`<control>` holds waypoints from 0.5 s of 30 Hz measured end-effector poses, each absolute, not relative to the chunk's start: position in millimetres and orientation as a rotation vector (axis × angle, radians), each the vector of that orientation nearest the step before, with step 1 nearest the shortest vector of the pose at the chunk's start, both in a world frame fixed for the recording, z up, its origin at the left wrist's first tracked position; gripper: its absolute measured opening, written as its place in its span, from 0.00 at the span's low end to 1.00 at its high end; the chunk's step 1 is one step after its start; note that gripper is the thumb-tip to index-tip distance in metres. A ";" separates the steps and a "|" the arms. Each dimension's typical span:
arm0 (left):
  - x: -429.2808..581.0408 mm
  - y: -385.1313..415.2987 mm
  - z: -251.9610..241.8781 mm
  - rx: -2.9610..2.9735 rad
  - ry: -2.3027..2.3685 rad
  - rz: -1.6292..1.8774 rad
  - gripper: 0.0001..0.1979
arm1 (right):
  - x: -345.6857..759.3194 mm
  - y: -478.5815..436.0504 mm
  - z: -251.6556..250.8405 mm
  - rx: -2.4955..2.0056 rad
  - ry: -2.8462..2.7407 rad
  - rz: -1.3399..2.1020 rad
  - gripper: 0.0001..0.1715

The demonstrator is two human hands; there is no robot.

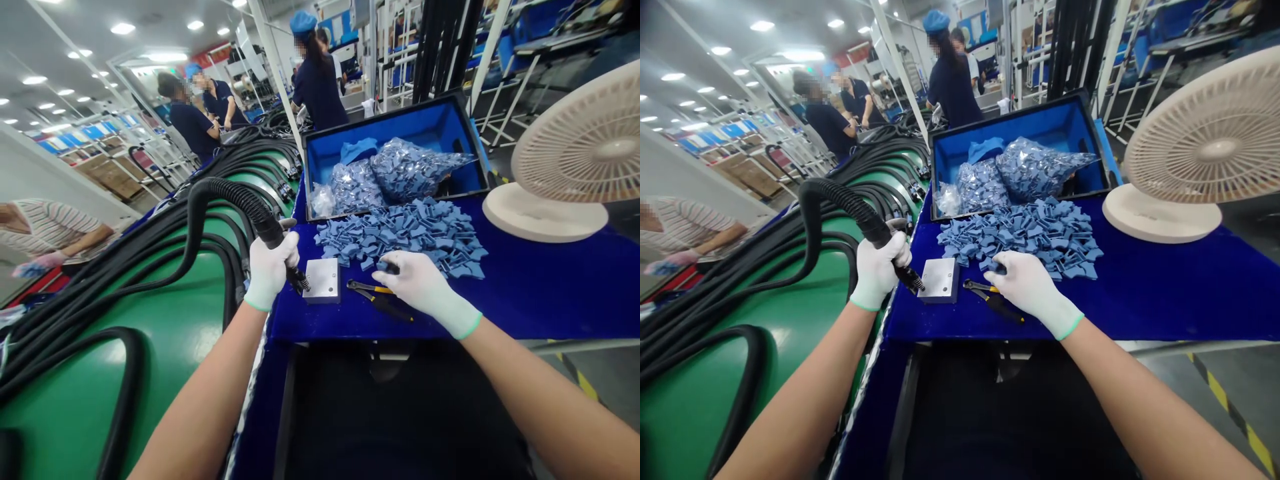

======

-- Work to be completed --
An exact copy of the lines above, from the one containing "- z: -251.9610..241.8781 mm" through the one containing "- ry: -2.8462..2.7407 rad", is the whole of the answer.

-- Solution to the problem --
  - z: -251.9610..241.8781 mm
  - rx: -2.9610..2.9735 rad
  - ry: -2.3027..2.3685 rad
  - rz: -1.6292..1.8774 rad
  - gripper: 0.0001..0.1979
arm1 (right):
  - x: -345.6857..759.3194 mm
  - y: -478.5815..436.0504 mm
  - z: -251.6556..250.8405 mm
  - rx: -2.4955..2.0056 rad
  - ry: -2.8462..2.7407 rad

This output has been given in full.